The problem:
Without copying the images, write out all the entries below verbatim.

· · ·

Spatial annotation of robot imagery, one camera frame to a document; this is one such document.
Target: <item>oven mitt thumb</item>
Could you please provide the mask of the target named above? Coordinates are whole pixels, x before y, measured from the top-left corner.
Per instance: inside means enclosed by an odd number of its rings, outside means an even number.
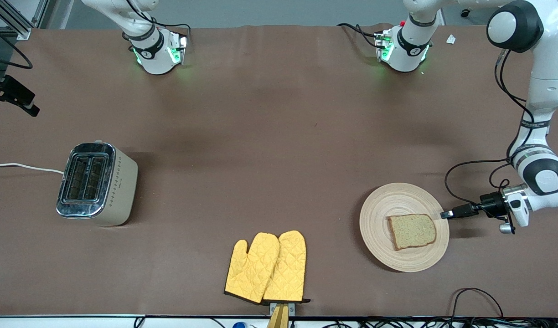
[[[304,299],[304,276],[306,247],[299,231],[288,231],[279,237],[279,258],[267,290],[265,303],[306,303]]]
[[[237,241],[232,251],[224,293],[259,304],[279,256],[279,240],[271,233],[258,233],[247,251],[246,241]]]

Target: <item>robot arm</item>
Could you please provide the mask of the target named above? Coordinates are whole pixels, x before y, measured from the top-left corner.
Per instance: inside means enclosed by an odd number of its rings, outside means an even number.
[[[158,0],[83,0],[83,3],[121,27],[133,44],[137,62],[148,73],[164,74],[183,62],[186,37],[157,27],[146,14],[157,6]]]
[[[461,4],[469,8],[499,7],[511,0],[403,0],[409,15],[397,25],[377,35],[377,58],[400,72],[415,70],[425,60],[429,42],[439,26],[437,12],[442,6]]]
[[[529,94],[518,136],[508,148],[510,164],[523,184],[482,195],[481,207],[494,216],[510,210],[519,226],[528,226],[531,211],[558,207],[558,156],[546,137],[558,109],[558,0],[516,0],[492,15],[487,35],[492,44],[514,52],[532,50]],[[463,205],[442,217],[465,217],[481,210]],[[501,225],[509,233],[512,228]]]

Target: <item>table surface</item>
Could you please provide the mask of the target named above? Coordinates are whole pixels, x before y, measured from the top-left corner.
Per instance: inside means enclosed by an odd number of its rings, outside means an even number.
[[[267,313],[223,295],[233,245],[296,229],[312,299],[298,315],[447,315],[457,289],[479,287],[507,316],[558,316],[558,208],[515,236],[485,216],[452,221],[445,256],[423,272],[387,269],[362,241],[360,209],[378,186],[412,183],[458,205],[448,168],[502,158],[518,129],[483,27],[440,27],[434,43],[398,73],[339,27],[198,29],[188,65],[152,76],[117,31],[33,31],[19,45],[34,69],[9,74],[41,112],[1,106],[0,163],[62,169],[75,145],[102,139],[139,164],[139,183],[129,222],[100,228],[56,214],[60,175],[0,168],[0,314]],[[511,56],[515,94],[530,69],[531,54]],[[558,151],[558,113],[550,132]],[[494,167],[450,184],[476,199],[493,191]],[[519,183],[511,168],[502,176]],[[457,314],[496,308],[467,294]]]

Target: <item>silver toaster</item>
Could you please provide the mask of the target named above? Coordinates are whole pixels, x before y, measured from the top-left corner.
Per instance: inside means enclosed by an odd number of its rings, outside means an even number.
[[[100,140],[81,143],[68,158],[56,212],[63,218],[98,226],[119,226],[131,213],[137,164]]]

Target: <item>oven mitt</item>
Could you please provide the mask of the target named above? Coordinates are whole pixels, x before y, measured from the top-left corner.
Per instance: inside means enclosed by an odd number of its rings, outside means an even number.
[[[305,276],[305,239],[299,231],[288,231],[279,237],[279,258],[267,289],[265,302],[303,303]]]
[[[237,241],[232,251],[224,293],[261,303],[279,256],[279,240],[271,233],[258,233],[247,251],[246,241]]]

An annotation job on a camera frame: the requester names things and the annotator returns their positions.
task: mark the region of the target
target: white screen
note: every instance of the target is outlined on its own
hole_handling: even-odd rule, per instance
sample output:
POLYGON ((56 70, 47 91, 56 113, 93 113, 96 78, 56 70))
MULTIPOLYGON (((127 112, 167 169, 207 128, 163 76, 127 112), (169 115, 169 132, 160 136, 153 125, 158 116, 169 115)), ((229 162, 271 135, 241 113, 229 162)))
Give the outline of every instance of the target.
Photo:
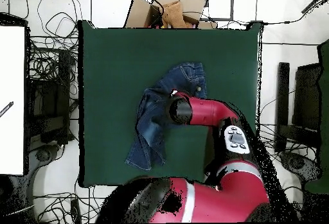
POLYGON ((24 27, 0 26, 0 174, 23 174, 24 27))

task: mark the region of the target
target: green table surface
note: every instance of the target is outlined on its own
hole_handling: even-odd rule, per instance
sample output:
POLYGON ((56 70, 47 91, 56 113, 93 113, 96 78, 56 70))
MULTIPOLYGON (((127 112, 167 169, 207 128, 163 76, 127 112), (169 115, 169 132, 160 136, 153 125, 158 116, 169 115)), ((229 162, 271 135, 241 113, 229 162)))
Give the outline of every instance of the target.
POLYGON ((203 126, 166 131, 164 166, 142 171, 124 163, 135 138, 139 101, 143 91, 172 66, 202 62, 208 98, 235 104, 254 127, 260 28, 261 24, 248 30, 96 29, 80 22, 79 88, 84 89, 80 185, 120 185, 141 175, 202 181, 208 132, 203 126))

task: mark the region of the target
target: denim jeans
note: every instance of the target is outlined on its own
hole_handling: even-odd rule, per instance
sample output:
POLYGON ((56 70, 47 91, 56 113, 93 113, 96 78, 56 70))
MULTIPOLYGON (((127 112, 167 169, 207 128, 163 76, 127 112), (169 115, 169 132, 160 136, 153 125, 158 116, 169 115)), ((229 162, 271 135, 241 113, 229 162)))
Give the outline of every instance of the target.
POLYGON ((206 79, 202 64, 179 64, 171 68, 153 87, 145 89, 137 112, 137 136, 126 158, 126 164, 151 170, 153 163, 165 163, 164 130, 183 126, 174 125, 165 112, 172 89, 206 98, 206 79))

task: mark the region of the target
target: cardboard box
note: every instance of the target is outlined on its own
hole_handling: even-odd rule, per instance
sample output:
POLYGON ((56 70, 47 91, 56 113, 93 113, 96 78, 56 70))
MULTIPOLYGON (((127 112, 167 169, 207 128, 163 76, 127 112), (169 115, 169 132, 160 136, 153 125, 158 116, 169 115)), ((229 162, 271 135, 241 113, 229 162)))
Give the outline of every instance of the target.
MULTIPOLYGON (((178 0, 157 0, 161 4, 168 4, 178 0)), ((185 21, 198 24, 206 0, 180 0, 185 21)), ((159 17, 159 5, 153 1, 148 4, 145 0, 132 0, 124 28, 147 28, 159 17)), ((200 22, 198 28, 216 28, 214 22, 200 22)))

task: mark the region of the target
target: jeans pocket
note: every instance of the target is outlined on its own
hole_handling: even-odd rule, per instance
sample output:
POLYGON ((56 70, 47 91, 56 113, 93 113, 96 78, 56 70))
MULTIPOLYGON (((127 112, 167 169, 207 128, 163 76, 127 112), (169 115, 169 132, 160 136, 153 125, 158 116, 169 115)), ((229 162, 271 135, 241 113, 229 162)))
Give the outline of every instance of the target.
POLYGON ((181 66, 181 71, 184 77, 190 82, 196 82, 199 77, 195 76, 195 71, 190 66, 181 66))

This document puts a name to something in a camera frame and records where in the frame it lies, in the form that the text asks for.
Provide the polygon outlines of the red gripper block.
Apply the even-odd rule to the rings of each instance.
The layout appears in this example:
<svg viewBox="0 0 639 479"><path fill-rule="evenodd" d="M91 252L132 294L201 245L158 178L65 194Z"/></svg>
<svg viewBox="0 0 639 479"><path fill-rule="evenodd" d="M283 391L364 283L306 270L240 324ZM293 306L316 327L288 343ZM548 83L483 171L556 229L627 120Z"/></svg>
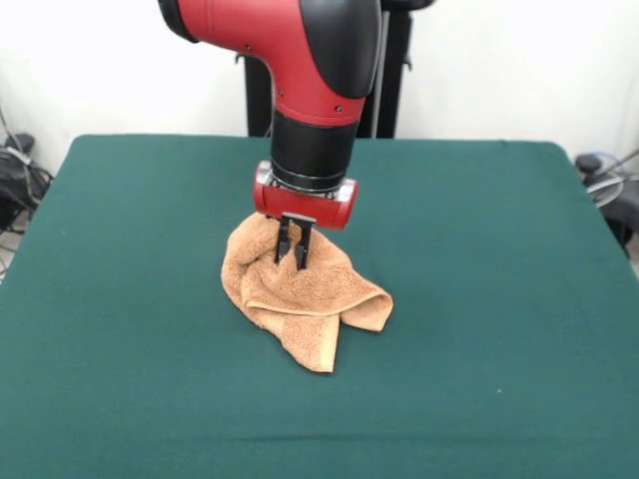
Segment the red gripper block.
<svg viewBox="0 0 639 479"><path fill-rule="evenodd" d="M259 162L254 180L254 204L264 216L279 219L275 263L279 263L291 247L290 218L313 221L319 228L343 230L347 225L358 194L358 183L345 179L328 193L294 191L276 179L270 161ZM295 248L297 270L307 268L313 223L297 223L300 239Z"/></svg>

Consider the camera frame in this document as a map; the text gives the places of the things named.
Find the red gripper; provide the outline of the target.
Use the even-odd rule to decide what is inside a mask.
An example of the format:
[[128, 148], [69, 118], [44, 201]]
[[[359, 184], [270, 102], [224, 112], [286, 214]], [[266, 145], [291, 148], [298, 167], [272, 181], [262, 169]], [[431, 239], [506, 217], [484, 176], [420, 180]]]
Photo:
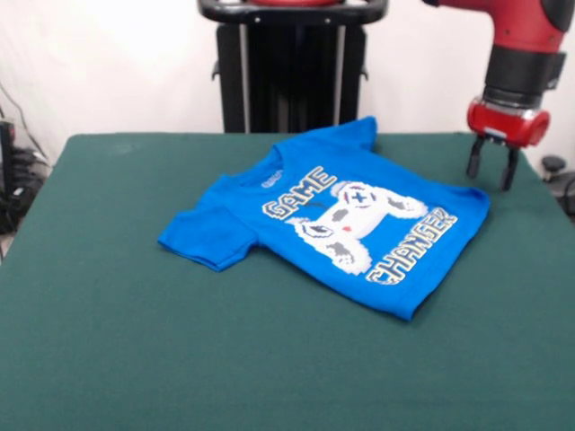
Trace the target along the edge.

· · ·

Solution to this task:
Spatial annotation of robot imagery, one camera frame to a document; this is one such document.
Target: <item>oven mitt thumb</item>
Could you please provide the mask of the target named above? Coordinates are whole pixels, x before y, measured from the top-left corner.
Per instance: inside means enclosed by an odd number of its rings, outside means an even number.
[[[304,299],[304,276],[306,247],[299,231],[288,231],[279,237],[279,258],[267,290],[265,303],[306,303]]]
[[[237,241],[232,251],[224,293],[259,304],[279,256],[279,240],[271,233],[258,233],[247,251],[246,241]]]

Target: <item>robot arm</item>
Could you please provide the mask of the target named above? Coordinates are whole pixels, x before y, measured from the top-left corner.
Per instance: inside means enclosed by an odd number of its rings, outside means an even number.
[[[158,0],[83,0],[83,3],[121,27],[133,44],[137,62],[148,73],[164,74],[183,62],[186,37],[157,27],[146,14],[157,6]]]
[[[461,4],[469,8],[499,7],[511,0],[403,0],[409,15],[397,25],[377,35],[377,58],[400,72],[415,70],[425,60],[429,42],[439,26],[437,12],[442,6]]]
[[[529,94],[518,136],[508,148],[510,164],[523,184],[482,195],[481,207],[494,216],[510,210],[519,226],[528,226],[531,211],[558,207],[558,156],[546,137],[558,109],[558,0],[516,0],[492,15],[487,35],[492,44],[514,52],[532,50]],[[463,205],[442,217],[465,217],[481,210]],[[501,225],[509,233],[512,228]]]

Target: <item>table surface</item>
Could you please provide the mask of the target named above? Coordinates are whole pixels, x before y, measured from the top-left corner.
Per instance: inside means enclosed by an odd number of its rings, outside means an even number.
[[[267,313],[223,295],[233,245],[296,229],[312,299],[298,315],[447,315],[457,289],[479,287],[507,316],[558,316],[558,208],[515,236],[485,216],[452,221],[445,256],[423,272],[387,269],[362,241],[360,209],[378,186],[412,183],[458,205],[448,168],[502,158],[518,129],[483,27],[440,27],[434,43],[398,73],[339,27],[198,29],[188,65],[152,76],[117,31],[33,31],[19,45],[34,69],[9,74],[41,112],[1,106],[0,163],[62,169],[75,145],[102,139],[139,164],[139,183],[129,222],[100,228],[56,214],[60,175],[0,168],[0,314]],[[511,56],[515,94],[530,69],[531,54]],[[558,151],[558,113],[550,132]],[[494,167],[450,184],[476,199],[493,191]],[[519,183],[511,168],[502,176]],[[457,314],[496,308],[467,294]]]

Target: <item>silver toaster</item>
Could you please provide the mask of the target named above? Coordinates are whole pixels, x before y, measured from the top-left corner.
Per instance: inside means enclosed by an odd number of its rings, outside means an even number.
[[[100,140],[81,143],[68,158],[56,212],[63,218],[98,226],[119,226],[131,213],[137,164]]]

Target: <item>oven mitt</item>
Could you please provide the mask of the target named above? Coordinates are whole pixels, x before y, measured from the top-left corner.
Per instance: inside means enclosed by an odd number of its rings, outside means an even number.
[[[305,276],[305,239],[299,231],[288,231],[279,237],[279,258],[267,289],[265,302],[303,303]]]
[[[237,241],[232,251],[224,293],[261,303],[279,256],[279,240],[271,233],[258,233],[247,251],[246,241]]]

An annotation job on a camera frame: the requester names things and the annotator returns their positions.
task: mark the region of the target
target: white screen
note: every instance of the target is outlined on its own
hole_handling: even-odd rule, per instance
sample output:
POLYGON ((56 70, 47 91, 56 113, 93 113, 96 78, 56 70))
MULTIPOLYGON (((127 112, 167 169, 207 128, 163 76, 127 112), (169 115, 169 132, 160 136, 153 125, 158 116, 169 115)), ((229 162, 271 135, 241 113, 229 162)))
Give the outline of every instance of the target.
Photo:
POLYGON ((24 27, 0 26, 0 174, 23 174, 24 27))

task: mark the region of the target
target: green table surface
note: every instance of the target is outlined on its own
hole_handling: even-odd rule, per instance
sample output:
POLYGON ((56 70, 47 91, 56 113, 93 113, 96 78, 56 70))
MULTIPOLYGON (((127 112, 167 169, 207 128, 163 76, 127 112), (169 115, 169 132, 160 136, 153 125, 158 116, 169 115)), ((229 162, 271 135, 241 113, 229 162)))
Give the outline of every instance of the target.
POLYGON ((203 126, 166 131, 164 166, 142 171, 124 163, 135 138, 139 101, 143 91, 172 66, 202 62, 208 98, 235 104, 254 127, 260 28, 261 24, 248 30, 96 29, 80 22, 79 88, 84 89, 80 185, 120 185, 141 175, 202 181, 208 132, 203 126))

task: mark the region of the target
target: denim jeans
note: every instance of the target is outlined on its own
hole_handling: even-odd rule, per instance
sample output:
POLYGON ((56 70, 47 91, 56 113, 93 113, 96 78, 56 70))
MULTIPOLYGON (((127 112, 167 169, 207 128, 163 76, 127 112), (169 115, 169 132, 160 136, 153 125, 158 116, 169 115)), ((229 162, 271 135, 241 113, 229 162)))
Give the outline of every instance of the target.
POLYGON ((206 79, 202 64, 179 64, 171 68, 153 87, 145 89, 137 112, 137 136, 126 158, 126 164, 151 170, 153 163, 165 163, 164 130, 183 126, 174 125, 165 112, 172 89, 206 98, 206 79))

task: mark the region of the target
target: cardboard box
note: every instance of the target is outlined on its own
hole_handling: even-odd rule, per instance
sample output:
POLYGON ((56 70, 47 91, 56 113, 93 113, 96 78, 56 70))
MULTIPOLYGON (((127 112, 167 169, 207 128, 163 76, 127 112), (169 115, 169 132, 160 136, 153 125, 158 116, 169 115)), ((229 162, 271 135, 241 113, 229 162)))
Give the outline of every instance of the target.
MULTIPOLYGON (((178 0, 157 0, 161 4, 168 4, 178 0)), ((185 21, 198 24, 206 0, 180 0, 185 21)), ((159 17, 159 5, 153 1, 148 4, 145 0, 132 0, 124 28, 147 28, 159 17)), ((200 22, 198 28, 216 28, 214 22, 200 22)))

task: mark the region of the target
target: jeans pocket
note: every instance of the target is outlined on its own
hole_handling: even-odd rule, per instance
sample output:
POLYGON ((56 70, 47 91, 56 113, 93 113, 96 78, 56 70))
MULTIPOLYGON (((127 112, 167 169, 207 128, 163 76, 127 112), (169 115, 169 132, 160 136, 153 125, 158 116, 169 115)), ((229 162, 271 135, 241 113, 229 162)))
Give the outline of every instance of the target.
POLYGON ((181 66, 181 71, 184 77, 190 82, 196 82, 199 77, 195 76, 195 71, 190 66, 181 66))

This document puts a name to something in a camera frame and records where in the frame it lies, in the form that the text asks for.
Provide the polygon outlines of the red gripper block.
Apply the even-odd rule to the rings of each instance.
The layout appears in this example:
<svg viewBox="0 0 639 479"><path fill-rule="evenodd" d="M91 252L132 294L201 245L158 178L65 194Z"/></svg>
<svg viewBox="0 0 639 479"><path fill-rule="evenodd" d="M283 391L364 283L306 270L240 324ZM293 306L316 327L288 343ZM548 83L483 171L556 229L627 120Z"/></svg>
Segment the red gripper block.
<svg viewBox="0 0 639 479"><path fill-rule="evenodd" d="M259 162L254 180L254 204L264 216L279 219L275 263L279 263L291 247L290 218L313 221L319 228L343 230L347 225L358 194L358 183L345 179L328 193L294 191L276 179L270 161ZM295 248L297 270L307 268L313 223L297 223L300 239Z"/></svg>

Consider the camera frame in this document as a map; the text gives the places of the things named.
Find the red gripper; provide the outline of the target.
Use the even-odd rule to decide what is inside a mask.
An example of the format:
[[128, 148], [69, 118], [44, 201]]
[[[359, 184], [270, 102], [224, 112], [286, 214]], [[266, 145], [291, 148], [298, 167], [272, 181], [262, 169]], [[431, 239], [506, 217], [484, 176], [420, 180]]]
Photo:
Trace the target along the edge.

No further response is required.